As mentioned earlier, memories are used to store primarily two kinds of information – Program and data.

Program information are the instructions i.e. opcodes that are to be executed by the processor. Generally they are stored in a non-volatile memory that is mapped directly to the address space of the processor. Or they might be stored in external memories (say as files in a partition) and loaded on to a volatile memory just prior to execution of the program.

Data memory can be used to store primarily two kind of information. One is relating to the intermediate data being processed- for e.g. a variable storing a value during course of execution of an algorithm or a Process Control Block in an OS etc. The other is the Stack which is used by the processor to store its return functions and local variables. In either case the memory type is volatile.

Memory Types

The primary differentiation of the memory is based on the volatility i.e. whether the stored data is retained after power cycling the device.  Accordingly, the memory can be either Volatile memory or a non-volatile memory.

Volatile memory

Volatile memories can hold their contents only when power is continuously applied to the memory devices. As soon as the power is removed, the contents in the memories are lost. The primary usage is to store the data/stack as well as storing the program instructions.

Examples of volatile memories include static RAM, dynamic RAM and static dynamic RAM.

Generally the volatile memories used are of type Random Access Memory (RAM) i.e. data at any address in the memory can be accessed by giving the address in the address bus of the memory. Primarily the volatile memory is divided in to two types:

SRAM – Static Random Access Memory

The static RAM is a type of memory that uses bi-stable latching circuitry to store each bit. Due to the design, the memories need not be refreshed. Thus the data stored will be static till the duration of power being applied to the RAM.

The primary advantage of SRAM is its speed. Fast SRAMs can operate on par with the processor speed enabling access times equal to a clock cycle used by the microprocessor. Synchronous SRAMs are the preferred way of implementing Instruction and Data caches in a processor system. Further since there is no need for specialized controllers to refresh the RAM, they are easier to use with low end microcontrollers.

The down side is that the density of the SRAMs is comparatively lower than the DRAMs. Also the cost is comparatively higher.
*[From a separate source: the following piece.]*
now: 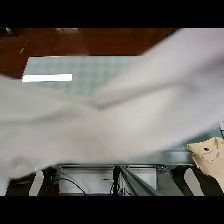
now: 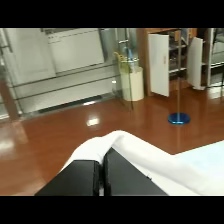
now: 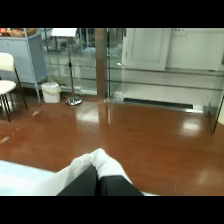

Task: Fold the shirts.

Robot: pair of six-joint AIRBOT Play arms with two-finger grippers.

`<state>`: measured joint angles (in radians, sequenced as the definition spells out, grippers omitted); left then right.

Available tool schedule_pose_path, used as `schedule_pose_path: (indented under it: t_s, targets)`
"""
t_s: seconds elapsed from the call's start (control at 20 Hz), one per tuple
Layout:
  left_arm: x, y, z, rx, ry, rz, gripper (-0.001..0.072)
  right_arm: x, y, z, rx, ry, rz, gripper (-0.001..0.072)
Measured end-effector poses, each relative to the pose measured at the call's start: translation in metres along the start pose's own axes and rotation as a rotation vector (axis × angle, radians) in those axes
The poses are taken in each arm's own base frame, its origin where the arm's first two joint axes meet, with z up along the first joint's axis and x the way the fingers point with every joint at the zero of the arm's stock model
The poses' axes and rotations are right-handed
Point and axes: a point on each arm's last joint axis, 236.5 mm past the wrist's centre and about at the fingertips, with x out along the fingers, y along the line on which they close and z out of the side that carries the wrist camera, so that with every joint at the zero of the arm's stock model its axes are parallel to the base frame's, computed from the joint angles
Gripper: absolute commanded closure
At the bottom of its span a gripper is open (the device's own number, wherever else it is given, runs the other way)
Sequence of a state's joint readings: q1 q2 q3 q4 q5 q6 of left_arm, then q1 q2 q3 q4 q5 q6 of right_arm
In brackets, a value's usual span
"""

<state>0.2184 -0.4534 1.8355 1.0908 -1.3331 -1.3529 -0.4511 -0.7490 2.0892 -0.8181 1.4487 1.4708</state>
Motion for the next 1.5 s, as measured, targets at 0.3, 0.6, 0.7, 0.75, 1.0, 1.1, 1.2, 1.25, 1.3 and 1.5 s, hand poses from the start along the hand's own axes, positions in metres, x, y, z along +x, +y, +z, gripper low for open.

DRAM – Dynamic Random Access Memory

DRAM stores each bit in a storage cell consisting of capacitor and transistors. Since capacitors lose their charges quickly they need to be recharged. So by design, each bit in the DRAM must be refreshed periodically to maintain its contents and hence the name “Dynamic”. Due to the structural simplicity (only one transistor and a capacitor per bit), DRAM can be packed much denser than SRAM.

Even though they need specialized controller to take care of refreshing, their higher density provides a higher cost to memory ratio compared to SRAM’s.
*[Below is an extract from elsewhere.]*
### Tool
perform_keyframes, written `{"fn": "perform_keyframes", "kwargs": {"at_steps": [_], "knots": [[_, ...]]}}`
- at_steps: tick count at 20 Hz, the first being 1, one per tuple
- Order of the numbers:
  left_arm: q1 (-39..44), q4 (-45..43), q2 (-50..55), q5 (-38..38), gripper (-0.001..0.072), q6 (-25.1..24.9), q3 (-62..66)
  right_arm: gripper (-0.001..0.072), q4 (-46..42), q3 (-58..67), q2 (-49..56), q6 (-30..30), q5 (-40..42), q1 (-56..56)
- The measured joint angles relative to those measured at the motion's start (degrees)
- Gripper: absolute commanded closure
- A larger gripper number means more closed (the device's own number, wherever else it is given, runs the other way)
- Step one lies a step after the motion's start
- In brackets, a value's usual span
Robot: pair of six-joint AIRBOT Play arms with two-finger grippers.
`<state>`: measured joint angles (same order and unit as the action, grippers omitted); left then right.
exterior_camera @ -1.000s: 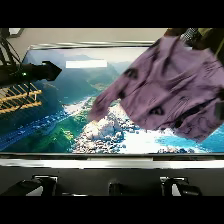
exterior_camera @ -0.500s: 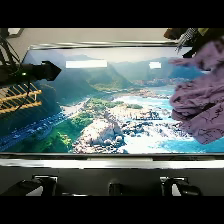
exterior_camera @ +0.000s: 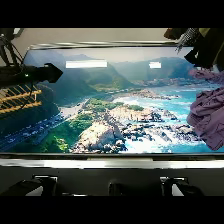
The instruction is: Fold the clothes and pants, and hang the long-sleeved shirts on hangers.
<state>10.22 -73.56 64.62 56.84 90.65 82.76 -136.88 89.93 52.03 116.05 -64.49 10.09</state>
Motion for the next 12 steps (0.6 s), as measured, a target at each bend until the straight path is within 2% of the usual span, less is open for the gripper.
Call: {"fn": "perform_keyframes", "kwargs": {"at_steps": [7,12], "knots": [[0.13,0.02,0.57,-1.2,0.0101,0.0,-0.02,0.0672,-13.75,11.32,8.11,6.12,2.64,0.0],[0.13,0.02,0.61,-1.36,0.0101,0.0,-0.02,0.0672,-17.68,20.13,12.94,8.81,4.28,3.04]]}}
The most popular type of DRAM used in the SDRAM.

SDRAM – Static Dynamic Random Access Memory

SDRAM is a type of DRAM that ‘Synchronous’ with the system bus. The device needs a SDRAM controller typically a part of the SoC for it to function properly. The data is organized as row and column and an internal state machine that takes care of fetch and refresh logic.

High speed varieties of SDRAM include DDR, DDR2, and DDR3. DDR – Double Data Rate RAMs can transfer data on both edges of the clock and hence the name. DDR2/DDR3 has higher data width and different power requirements even though internally they operate at the same rates as DDR.

Non-volatile memory

Non-volatile memories will retain their contents even when the power to the memory device is removed. This makes them better choice for storing the data that are to be retrieved after the system is restarted. The configurations settings are typically stored in the non-volatile memory. They are typically slower than volatile memory and require complex procedures for reading and writing.
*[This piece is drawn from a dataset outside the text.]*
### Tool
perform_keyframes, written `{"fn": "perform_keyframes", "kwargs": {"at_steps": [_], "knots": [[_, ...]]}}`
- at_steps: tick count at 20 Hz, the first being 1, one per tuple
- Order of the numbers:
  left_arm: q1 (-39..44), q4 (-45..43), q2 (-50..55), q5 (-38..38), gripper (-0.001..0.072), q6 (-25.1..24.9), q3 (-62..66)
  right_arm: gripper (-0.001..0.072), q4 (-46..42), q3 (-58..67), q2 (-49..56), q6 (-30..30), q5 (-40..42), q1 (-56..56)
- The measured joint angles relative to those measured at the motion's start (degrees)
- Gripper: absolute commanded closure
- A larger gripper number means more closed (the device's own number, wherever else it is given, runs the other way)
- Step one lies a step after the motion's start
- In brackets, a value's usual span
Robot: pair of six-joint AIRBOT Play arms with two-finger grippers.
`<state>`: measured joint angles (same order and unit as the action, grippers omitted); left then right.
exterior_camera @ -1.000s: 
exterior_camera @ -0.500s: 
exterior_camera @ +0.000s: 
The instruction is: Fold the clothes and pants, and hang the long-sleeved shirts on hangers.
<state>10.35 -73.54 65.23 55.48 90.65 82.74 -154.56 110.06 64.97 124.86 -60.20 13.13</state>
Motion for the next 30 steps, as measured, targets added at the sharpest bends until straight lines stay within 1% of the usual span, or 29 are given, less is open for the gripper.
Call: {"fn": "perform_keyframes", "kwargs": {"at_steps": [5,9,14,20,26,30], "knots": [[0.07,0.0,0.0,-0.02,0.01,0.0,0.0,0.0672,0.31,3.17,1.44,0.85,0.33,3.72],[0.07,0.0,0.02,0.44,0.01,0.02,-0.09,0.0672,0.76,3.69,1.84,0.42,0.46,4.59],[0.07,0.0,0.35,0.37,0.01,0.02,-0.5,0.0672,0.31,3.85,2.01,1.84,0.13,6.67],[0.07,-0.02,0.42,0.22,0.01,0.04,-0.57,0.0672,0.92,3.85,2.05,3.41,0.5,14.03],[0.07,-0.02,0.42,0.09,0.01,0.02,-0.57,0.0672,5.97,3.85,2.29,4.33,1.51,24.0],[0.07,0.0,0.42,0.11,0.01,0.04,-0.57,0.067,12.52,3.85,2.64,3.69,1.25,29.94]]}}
Though there are many other kinds of technologies such as Disk-On-Chip, SSD, MMC Cards etc, are available, the most common non-volatile memories found in embedded systems are as follows

  • Flash memory
  • EEPROM
  • SD cards

Flash memory

Flash memory is a most commonly used type of non volatile memory in the embedded system for their durability and larger number of erase cycles.

Microcontroller unit mostly contains flash memory on which the programs are written for execution. Since flash memory is integrated on-chip with the microcontroller, its usage become easier. Flash memory is generally sector/block erasable, which means one sector/block of the memory can be erased at a time in which each bit erased is moved to a state ‘1’. When it is written, the state is changed from ‘1’ to ‘0’.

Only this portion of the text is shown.